Fue lo único que logré y me odié por no poder responder nada más.
—¿Por qué no? —preguntó, y dio un paso más hacia mí—. ¿Porque te da miedo que alguien lo diga en serio?
No contesté. No podía. La lluvia golpeaba el asfalto. El cielo estaba completamente gris. Y, aun así, él parecía brillar con esa intensidad suya, aun cuando no se daba cuenta.
—¿O porque te cuesta más creerlo que escucharlo?
Tragué saliva. Respiré hondo. Pero no me moví. Él estaba ahí. Empapado. El cabello le caía sobre la frente, chorreando gotas que recorrían su mandíbula. Los labios húmedos, los ojos más intensos que nunca. El tipo de intensidad que no se puede fabricar.
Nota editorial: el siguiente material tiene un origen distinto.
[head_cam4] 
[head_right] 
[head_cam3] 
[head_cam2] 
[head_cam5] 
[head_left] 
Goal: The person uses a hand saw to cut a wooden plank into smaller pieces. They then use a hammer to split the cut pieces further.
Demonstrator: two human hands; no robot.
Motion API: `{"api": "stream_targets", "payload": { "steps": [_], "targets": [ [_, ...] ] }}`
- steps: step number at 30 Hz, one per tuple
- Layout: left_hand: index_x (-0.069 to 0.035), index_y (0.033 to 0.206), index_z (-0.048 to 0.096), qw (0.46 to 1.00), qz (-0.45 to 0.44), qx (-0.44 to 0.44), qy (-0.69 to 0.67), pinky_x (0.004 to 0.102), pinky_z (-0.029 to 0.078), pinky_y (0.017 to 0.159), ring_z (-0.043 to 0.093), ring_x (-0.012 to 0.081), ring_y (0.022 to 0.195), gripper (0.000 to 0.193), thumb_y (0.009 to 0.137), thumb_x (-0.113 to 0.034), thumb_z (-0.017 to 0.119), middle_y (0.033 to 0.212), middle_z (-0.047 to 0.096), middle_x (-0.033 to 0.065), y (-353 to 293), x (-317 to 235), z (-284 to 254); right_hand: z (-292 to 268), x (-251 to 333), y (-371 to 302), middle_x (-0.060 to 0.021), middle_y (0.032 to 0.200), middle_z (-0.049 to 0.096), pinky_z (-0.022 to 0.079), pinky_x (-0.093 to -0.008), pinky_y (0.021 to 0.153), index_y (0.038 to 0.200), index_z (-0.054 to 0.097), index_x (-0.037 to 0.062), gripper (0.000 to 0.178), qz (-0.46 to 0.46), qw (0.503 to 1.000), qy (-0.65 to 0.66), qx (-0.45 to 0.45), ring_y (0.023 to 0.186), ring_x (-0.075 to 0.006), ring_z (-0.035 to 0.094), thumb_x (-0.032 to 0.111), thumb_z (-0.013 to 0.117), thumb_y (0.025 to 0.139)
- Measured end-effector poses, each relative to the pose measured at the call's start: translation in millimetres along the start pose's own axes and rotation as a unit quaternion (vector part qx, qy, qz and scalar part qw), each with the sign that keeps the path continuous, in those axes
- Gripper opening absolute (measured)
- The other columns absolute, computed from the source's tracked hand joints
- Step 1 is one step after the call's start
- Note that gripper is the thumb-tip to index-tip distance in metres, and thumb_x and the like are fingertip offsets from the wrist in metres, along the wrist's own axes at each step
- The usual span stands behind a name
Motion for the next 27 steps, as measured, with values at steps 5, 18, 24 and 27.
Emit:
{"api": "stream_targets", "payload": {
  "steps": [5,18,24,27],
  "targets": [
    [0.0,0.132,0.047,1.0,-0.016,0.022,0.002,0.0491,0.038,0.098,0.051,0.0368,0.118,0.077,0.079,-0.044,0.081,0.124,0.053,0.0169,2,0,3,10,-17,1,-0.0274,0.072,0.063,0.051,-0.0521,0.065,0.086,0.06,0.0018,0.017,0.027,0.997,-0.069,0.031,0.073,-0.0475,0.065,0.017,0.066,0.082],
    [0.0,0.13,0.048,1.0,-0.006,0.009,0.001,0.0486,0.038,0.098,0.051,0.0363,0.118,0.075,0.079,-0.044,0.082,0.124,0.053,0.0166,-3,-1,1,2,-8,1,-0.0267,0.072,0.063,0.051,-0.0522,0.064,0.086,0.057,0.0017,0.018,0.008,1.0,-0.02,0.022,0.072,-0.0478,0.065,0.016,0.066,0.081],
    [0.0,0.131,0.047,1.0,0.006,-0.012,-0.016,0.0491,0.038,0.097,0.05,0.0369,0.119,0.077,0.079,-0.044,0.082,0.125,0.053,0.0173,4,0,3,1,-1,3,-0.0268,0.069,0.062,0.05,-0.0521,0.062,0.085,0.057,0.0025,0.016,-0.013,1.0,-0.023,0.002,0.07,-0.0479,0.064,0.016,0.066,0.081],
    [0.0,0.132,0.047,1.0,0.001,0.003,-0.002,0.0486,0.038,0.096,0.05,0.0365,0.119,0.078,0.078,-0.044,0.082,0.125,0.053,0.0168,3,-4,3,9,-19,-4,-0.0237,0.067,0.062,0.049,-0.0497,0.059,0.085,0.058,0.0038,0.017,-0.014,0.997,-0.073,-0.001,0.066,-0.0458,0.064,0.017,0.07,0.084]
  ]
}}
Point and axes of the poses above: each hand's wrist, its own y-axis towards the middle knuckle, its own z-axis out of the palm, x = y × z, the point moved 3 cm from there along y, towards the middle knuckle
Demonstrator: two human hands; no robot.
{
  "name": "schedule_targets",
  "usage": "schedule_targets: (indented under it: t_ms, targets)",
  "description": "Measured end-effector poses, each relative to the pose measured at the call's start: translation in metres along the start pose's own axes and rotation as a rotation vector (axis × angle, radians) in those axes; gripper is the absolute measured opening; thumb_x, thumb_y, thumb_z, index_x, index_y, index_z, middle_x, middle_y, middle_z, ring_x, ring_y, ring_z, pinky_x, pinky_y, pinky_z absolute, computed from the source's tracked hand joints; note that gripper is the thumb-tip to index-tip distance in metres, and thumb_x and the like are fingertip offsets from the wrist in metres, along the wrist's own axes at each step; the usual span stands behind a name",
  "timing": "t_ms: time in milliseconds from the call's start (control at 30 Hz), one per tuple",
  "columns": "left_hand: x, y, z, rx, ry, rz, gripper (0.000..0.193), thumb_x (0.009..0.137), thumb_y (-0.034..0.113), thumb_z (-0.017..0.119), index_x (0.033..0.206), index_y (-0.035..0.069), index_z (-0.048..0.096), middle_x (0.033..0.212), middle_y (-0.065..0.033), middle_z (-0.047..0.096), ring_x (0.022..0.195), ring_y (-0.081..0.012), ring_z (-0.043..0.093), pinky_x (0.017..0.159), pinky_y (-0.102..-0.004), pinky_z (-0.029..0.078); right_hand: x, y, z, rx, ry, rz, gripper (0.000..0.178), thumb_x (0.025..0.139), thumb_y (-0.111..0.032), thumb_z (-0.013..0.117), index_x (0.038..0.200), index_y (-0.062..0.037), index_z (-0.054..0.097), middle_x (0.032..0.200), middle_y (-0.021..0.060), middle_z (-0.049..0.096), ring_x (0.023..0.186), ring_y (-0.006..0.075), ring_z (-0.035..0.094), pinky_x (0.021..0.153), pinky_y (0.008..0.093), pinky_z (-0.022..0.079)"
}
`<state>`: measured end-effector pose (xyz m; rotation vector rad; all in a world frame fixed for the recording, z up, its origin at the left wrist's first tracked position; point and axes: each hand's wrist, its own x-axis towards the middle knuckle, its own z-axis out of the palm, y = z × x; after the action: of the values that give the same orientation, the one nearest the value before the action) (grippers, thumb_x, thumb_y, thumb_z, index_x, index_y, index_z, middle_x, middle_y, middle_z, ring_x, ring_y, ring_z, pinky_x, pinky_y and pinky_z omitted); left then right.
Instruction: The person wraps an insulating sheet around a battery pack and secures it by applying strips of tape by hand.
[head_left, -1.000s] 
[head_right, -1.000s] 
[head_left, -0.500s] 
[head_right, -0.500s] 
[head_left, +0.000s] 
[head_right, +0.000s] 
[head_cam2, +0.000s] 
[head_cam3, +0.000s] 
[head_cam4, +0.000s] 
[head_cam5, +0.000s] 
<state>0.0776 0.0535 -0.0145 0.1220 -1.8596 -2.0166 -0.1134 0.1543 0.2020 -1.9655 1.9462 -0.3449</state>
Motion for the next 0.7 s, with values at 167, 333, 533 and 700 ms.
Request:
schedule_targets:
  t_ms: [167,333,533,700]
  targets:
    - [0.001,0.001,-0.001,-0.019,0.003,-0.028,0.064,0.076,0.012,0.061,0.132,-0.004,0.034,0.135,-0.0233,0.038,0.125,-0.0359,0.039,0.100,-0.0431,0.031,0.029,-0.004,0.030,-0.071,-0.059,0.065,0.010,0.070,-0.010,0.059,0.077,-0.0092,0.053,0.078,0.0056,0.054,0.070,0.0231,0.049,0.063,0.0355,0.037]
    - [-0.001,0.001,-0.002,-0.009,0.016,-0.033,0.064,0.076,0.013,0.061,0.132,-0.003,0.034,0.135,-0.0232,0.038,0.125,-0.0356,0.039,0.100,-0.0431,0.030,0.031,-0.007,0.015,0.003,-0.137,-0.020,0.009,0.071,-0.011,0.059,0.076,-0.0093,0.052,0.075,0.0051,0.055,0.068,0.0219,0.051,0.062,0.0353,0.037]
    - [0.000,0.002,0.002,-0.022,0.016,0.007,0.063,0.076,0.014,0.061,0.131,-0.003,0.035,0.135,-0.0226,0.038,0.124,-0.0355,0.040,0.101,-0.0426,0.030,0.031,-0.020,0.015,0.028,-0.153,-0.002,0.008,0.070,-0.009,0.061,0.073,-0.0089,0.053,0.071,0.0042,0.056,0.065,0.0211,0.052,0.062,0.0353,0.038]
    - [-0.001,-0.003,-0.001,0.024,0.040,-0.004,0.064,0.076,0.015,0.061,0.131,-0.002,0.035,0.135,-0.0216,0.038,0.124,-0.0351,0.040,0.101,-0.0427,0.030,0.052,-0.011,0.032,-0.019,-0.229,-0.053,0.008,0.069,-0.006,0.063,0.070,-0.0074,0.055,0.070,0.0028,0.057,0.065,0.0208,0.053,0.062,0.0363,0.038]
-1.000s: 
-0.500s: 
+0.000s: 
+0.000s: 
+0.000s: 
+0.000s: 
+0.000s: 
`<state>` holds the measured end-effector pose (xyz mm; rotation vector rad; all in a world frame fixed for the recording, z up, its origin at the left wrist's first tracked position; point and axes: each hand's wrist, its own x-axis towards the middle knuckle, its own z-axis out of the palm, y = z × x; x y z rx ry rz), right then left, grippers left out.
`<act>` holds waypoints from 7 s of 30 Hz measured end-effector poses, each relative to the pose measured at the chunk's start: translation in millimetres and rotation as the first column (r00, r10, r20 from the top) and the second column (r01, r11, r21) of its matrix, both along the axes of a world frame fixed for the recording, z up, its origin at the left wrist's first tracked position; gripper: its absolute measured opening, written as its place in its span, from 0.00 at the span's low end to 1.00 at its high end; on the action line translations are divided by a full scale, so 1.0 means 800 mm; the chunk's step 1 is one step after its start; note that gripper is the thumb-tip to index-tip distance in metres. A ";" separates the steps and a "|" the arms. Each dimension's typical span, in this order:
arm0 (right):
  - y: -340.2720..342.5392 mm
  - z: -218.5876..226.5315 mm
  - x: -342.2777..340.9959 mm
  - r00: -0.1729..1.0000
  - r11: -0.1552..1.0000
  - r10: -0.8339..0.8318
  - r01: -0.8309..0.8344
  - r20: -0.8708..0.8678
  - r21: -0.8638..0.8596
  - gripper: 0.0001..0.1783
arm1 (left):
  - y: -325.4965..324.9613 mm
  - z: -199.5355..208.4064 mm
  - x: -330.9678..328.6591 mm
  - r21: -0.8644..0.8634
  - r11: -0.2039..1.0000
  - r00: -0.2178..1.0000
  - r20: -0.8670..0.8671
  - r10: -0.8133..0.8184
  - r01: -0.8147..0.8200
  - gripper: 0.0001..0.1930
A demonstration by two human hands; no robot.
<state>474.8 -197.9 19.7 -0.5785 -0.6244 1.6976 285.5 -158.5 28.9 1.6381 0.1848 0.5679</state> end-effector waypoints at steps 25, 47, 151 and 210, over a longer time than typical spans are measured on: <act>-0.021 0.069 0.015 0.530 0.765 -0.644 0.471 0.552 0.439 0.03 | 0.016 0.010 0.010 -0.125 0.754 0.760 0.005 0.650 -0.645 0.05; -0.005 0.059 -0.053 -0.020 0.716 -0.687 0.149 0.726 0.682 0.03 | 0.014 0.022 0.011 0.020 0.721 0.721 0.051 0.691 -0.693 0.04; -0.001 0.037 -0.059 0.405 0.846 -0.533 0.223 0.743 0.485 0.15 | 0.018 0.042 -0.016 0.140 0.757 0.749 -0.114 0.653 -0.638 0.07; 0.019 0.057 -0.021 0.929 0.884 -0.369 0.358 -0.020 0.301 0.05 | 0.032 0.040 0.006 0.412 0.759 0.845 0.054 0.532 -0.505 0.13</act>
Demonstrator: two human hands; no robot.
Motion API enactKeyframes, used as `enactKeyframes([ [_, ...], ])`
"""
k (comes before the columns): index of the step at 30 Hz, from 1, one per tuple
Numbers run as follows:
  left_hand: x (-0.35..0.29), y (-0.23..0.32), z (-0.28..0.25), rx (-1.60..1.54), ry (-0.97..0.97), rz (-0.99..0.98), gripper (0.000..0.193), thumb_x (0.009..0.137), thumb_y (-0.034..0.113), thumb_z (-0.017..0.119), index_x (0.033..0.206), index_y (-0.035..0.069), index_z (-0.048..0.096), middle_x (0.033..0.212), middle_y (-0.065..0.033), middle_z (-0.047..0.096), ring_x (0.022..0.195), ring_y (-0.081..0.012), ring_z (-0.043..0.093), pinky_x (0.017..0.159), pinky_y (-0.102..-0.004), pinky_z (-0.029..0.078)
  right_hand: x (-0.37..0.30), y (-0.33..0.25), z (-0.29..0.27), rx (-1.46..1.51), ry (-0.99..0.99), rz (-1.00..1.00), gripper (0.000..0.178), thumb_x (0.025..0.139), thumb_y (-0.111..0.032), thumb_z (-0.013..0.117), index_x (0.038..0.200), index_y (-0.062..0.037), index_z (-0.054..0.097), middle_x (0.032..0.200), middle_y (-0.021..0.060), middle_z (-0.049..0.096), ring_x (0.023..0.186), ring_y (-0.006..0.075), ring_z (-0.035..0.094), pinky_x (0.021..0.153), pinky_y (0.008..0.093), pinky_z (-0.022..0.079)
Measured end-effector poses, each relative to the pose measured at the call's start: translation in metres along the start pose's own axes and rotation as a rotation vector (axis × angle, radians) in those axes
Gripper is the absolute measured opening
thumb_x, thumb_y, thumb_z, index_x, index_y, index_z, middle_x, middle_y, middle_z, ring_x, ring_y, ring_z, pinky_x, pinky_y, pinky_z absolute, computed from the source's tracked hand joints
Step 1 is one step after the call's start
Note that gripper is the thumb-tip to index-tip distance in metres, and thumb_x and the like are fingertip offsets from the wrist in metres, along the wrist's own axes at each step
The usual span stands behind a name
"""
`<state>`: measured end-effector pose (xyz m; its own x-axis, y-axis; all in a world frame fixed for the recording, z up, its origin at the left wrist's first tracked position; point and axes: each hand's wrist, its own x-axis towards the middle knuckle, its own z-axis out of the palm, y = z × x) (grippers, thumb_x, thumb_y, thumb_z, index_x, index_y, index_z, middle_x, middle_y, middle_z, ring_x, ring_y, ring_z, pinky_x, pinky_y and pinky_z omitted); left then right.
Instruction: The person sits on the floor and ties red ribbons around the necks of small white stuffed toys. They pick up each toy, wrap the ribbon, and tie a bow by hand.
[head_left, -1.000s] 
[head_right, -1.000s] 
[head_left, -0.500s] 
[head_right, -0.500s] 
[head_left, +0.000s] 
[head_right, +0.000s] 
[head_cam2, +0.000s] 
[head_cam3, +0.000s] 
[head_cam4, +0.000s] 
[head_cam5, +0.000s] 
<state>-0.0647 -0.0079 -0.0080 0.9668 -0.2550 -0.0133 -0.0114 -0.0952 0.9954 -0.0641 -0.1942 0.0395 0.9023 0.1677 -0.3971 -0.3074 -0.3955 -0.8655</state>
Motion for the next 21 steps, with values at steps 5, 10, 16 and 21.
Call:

Que no se finge.
—¿Y tú crees que sabes todo sobre mí? —solté, con la voz temblorosa, pero sin ceder.
Tenía las mejillas calientes a pesar de la lluvia, los dedos fríos y el pecho a punto de estallar.
—No eres el único que ha tenido que cerrarse para sobrevivir, Nikolai. Que me proteja no significa que esté rota.
—Nunca dije que lo estuvieras.
Lo miré. Empapado. Respirando fuerte. Esa respuesta tan rápida, tan segura, pero sus ojos lo decían todo. Lo pensaba. Quizá no con esas palabras, pero lo pensaba. Y dolía.
—¡Pero lo piensas! —exclamé, dando un paso hacia él—. Siempre me miras como si fueras el único con fantasmas. Como si lo tuyo justificara desaparecer cuando quieres, callarte cuando todo se desmorona, como si eso no afectara a los demás.
Y era verdad. Lo sabía. Lo había sentido tantas veces. Como si yo tuviera que ser paciente siempre. Como si él pudiera cerrarse sin consecuencias, pero yo no. Me dolió. Porque verlo callado me dolía. Y ahora verlo así, escuchándome, también me dolía.
—Tú también te callas, Selene —respondió, más bajo, más herido, y eso me partió un poco por dentro—. Me echas en cara que me escondo, pero no me dices lo que realmente pasa contigo. Lo que te duele. Lo que sientes. Siempre estás a punto de hablar y te detienes. Siempre. Y yo me quedo ahí, esperando algo que nunca llega.